Going off some recent commentary, it is, with many pointing to a flattening of the US yield curve as a sign that a recession maybe looming.

As seen in the chart below from RBC Capital Markets, the difference between one and 10-year US bond yields has recently fallen below 100 basis points — and is continuing to decline — as the US Fed continues to lift interest rates.

Source: RBC Capital Markets

Should the recent trend continue, it suggests the US yield curve could turn negative, a scenario that has often heralded the start of recessions in the past.

To many, as was the case in the past, this is an early and somewhat ominous warning signal that the near-decade long recovery from the great recession could be about to end.

But just because the yield curve is flattening, does it mean that the US recovery is almost over, especially as the current expansion is now one of the longest on record?

To Tom Porcelli, Chief US Economist at RBC Capital Markets, while history makes a compelling case that recession risks are building, the flattening of the yield curve — and potential inversion — provides little evidence as to when the next recession will arrive.

“The timing between an inversion and recession can vary significantly,” he says.

In the mid-1960s it took more than four years between the inversion of the 1s/10s curve and the start of recession. It took as little as nine months in the mid-1950s and early 70s.”

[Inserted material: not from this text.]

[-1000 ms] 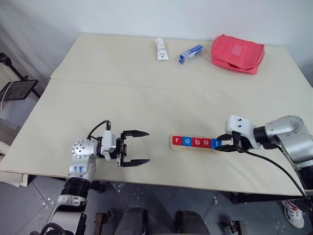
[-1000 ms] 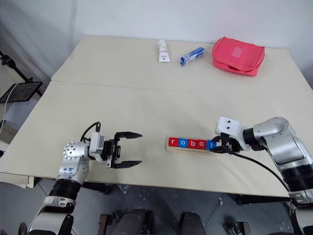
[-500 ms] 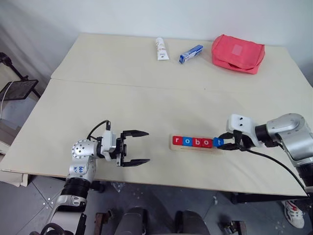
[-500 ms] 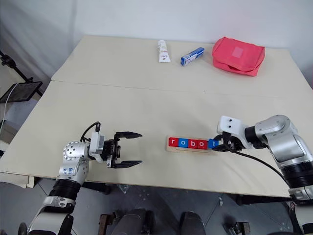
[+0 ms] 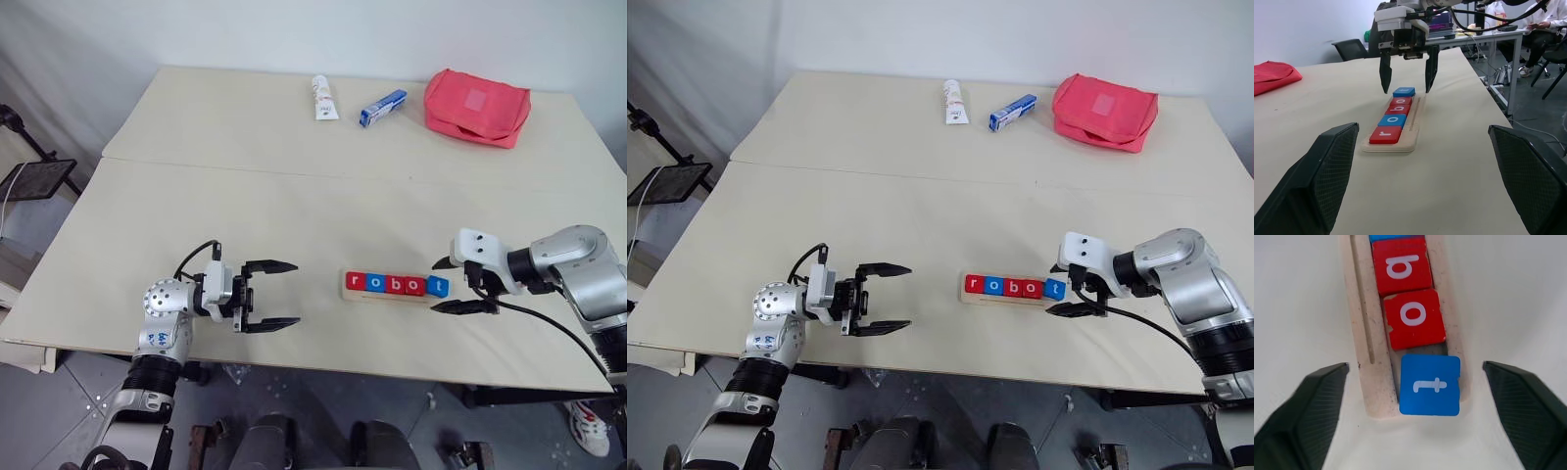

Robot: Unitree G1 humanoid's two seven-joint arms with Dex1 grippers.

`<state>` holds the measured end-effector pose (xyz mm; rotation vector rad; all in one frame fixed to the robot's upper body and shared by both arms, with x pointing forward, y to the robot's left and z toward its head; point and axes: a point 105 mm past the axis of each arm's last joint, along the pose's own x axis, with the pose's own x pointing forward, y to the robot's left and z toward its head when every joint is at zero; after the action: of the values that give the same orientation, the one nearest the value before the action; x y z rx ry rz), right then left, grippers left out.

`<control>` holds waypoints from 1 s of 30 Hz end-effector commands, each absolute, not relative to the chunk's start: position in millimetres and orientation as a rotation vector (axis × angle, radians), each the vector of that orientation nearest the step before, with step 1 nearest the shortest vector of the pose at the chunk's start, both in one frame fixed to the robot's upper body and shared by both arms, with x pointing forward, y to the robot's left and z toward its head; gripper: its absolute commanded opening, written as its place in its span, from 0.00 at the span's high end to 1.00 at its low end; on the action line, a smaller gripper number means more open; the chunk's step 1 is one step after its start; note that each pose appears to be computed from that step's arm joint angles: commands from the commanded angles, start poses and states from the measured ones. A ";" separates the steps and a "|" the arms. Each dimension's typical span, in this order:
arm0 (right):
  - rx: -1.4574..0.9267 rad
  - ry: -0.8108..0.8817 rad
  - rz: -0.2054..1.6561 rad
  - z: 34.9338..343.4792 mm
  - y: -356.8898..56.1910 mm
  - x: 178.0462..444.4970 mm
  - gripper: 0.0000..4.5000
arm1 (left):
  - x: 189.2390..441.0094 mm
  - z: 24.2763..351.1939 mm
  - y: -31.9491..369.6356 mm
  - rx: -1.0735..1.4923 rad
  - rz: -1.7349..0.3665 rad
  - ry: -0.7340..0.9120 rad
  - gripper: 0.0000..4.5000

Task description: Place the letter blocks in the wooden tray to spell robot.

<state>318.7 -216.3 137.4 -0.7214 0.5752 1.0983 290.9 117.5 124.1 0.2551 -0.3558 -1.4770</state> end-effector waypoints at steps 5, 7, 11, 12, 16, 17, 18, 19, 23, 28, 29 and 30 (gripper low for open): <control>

Not only that, he also notes that the current curve is still positive, adding to uncertainty as to the timing when it may turn negative given widely differing timeframes in the past.

“From an already flat curve to inversion, the results are similarly wide-ranging,” he says.

“Ahead of the last downturn it took a mere nine months for the curve to go from 100bps to inverted, but then an additional 24 months before the recession started.”

Porcelli says that from a historical perspective, the average amount of time it took the curve to go from flat to inverted was 18 months and the average time to go from inverted to recession was 18 months.

Source: RBC Capital Markets

“In other words, on average it takes three years to go from a flat curve to recession,” he says.

“So even if we take the inverted curve as gospel, it suggests the expansion still has multiple years in it.”